Phylogenetic tree showing the phylogenetic positions of strain JSM 071043T and related taxa based on 16S rRNA gene sequence analysis constructed by using the neighbour-joining method. Labels m or p indicate branches that are also found with the maximum-likelihood (Felsenstein 1981) or parsimony (Kluge and Farris 1969) algorithms, respectively; asterisks indicate branches that are recovered with all three methods. Numbers at nodes indicate bootstrap percentages (>50%) based on a neighbour-joining analysis of 1,000 resampled datasets. The scale bar indicates 0.01 substitutions per nucleotide position
Chemotaxonomic characteristics and DNA base composition
Chemotaxonomic data for strain JSM 071043T were consistent with the assignment of the strain to the genus Zhihengliuella. The peptidoglycan type was A4α (l-Lys–l-Ala–l-Glu) and major cell-wall sugars were tyvelose and mannose, which are characteristic of the genus Zhihengliuella (Zhang et al. 2007; Tang et al. 2009). MK-9 (56.1%) and MK-8 (26.4%) were detected as the major menaquinones, with MK-9 (H2) (3.0%), MK-9 (H4) (5.7%) and MK-10 (8.8%) present in minor amounts. The polar lipids consisted of diphosphatidylglycerol, phosphatidylglycerol, phosphatidylinositol, an unknown phospholipid and an unknown glycolipid.

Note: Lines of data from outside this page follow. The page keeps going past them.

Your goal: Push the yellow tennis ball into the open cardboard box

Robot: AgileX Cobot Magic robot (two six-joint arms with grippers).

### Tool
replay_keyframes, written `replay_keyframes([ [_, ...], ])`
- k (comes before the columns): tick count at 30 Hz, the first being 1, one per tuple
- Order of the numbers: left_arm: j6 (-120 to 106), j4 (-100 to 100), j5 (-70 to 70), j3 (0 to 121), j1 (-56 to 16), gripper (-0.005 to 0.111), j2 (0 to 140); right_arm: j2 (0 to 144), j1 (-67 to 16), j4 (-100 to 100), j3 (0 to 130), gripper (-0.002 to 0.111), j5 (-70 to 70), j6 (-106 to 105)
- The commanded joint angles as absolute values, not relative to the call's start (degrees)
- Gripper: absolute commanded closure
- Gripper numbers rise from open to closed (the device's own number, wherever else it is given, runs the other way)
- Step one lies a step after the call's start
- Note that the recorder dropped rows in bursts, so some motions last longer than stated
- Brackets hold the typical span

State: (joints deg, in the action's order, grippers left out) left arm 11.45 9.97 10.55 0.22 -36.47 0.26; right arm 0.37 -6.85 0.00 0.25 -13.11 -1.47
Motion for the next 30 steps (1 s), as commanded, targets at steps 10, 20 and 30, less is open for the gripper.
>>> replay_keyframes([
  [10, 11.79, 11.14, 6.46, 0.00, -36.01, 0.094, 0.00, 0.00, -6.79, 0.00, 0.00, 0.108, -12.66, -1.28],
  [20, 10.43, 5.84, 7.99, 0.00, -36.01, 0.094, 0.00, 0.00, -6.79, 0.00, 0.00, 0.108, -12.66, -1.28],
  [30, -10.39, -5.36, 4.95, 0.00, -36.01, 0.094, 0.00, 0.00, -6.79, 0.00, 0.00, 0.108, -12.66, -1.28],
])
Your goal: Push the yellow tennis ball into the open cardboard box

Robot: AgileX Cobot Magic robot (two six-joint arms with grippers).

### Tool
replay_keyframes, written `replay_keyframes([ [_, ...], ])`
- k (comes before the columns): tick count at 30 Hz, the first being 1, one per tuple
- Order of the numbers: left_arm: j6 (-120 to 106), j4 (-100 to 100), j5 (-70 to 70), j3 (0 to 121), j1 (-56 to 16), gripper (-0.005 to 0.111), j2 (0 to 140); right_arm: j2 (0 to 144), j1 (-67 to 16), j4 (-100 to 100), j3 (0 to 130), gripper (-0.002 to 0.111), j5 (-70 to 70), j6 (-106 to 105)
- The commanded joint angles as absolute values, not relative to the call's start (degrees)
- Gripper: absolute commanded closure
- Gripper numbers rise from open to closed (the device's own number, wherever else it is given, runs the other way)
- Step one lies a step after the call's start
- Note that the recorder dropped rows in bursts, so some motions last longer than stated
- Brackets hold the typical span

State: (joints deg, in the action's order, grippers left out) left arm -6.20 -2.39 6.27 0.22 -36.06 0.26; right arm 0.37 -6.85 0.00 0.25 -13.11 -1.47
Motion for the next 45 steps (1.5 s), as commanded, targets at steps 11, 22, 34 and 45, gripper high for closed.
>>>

The major fatty acids (>10% of the total) of strain JSM 071043T were anteiso-C15:0 (56.1%), iso-C16:0 (17.0%) and anteiso-C17:0 (12.4%); iso-C14:0 (3.0%), iso-C15:0 (3.9%), C16:0 (4.1%), iso-C17:0 (0.5%), C18:0 (0.5%) and C18:1 2-OH (0.5%) were present in minor amounts. This fatty acid profile was similar to those of recognized Zhihengliuella species, although there were differences in the proportions of some components (Zhang et al. 2007; Tang et al. 2009). The DNA G + C content of strain JSM 071043T was 67.8 mol%.
Taxonomic conclusion
The results of the phylogenetic analysis and of morphological and chemotaxonomic investigations supported the affiliation of strain JSM 071043T to the genus Zhihengliuella. However, the novel strain could be clearly distinguished from the two recognized Zhihengliuella species by differences in several phenotypic and chemotaxonomic characteristics, including cell morphology, growth condition, utilization of and acid production from several substrates, activity of some enzymes and megaquinone composition (Table 1). Although strain JSM 071043T exhibited comparatively high 16S rRNA gene sequence similarity with Arthrobacter oryzae (97.5%; Kageyama et al. 2008) and some other related Arthrobacter species (<96.9%), the new isolate, as well as the two recognized Zhihengliuella species, differed clearly from related Arthrobacter species by sufficient taxonomic markers as discussed previously (Zhang et al. 2007; Tang et al. 2009). In conclusion, the results of phylogenetic analysis based on 16S rRNA gene sequences and DNA–DNA hybridization experiments and the phenotypic and chemotaxonomic data presented here supported the proposal of strain JSM 071043T representing a novel species of the genus Zhihengliuella, for which the name Z. salsuginis sp. nov. is proposed.
Description of Z. salsuginis sp. nov.
Z. salsuginis (sal.su’gi.nis. L. gen. n. salsuginis of/from brine)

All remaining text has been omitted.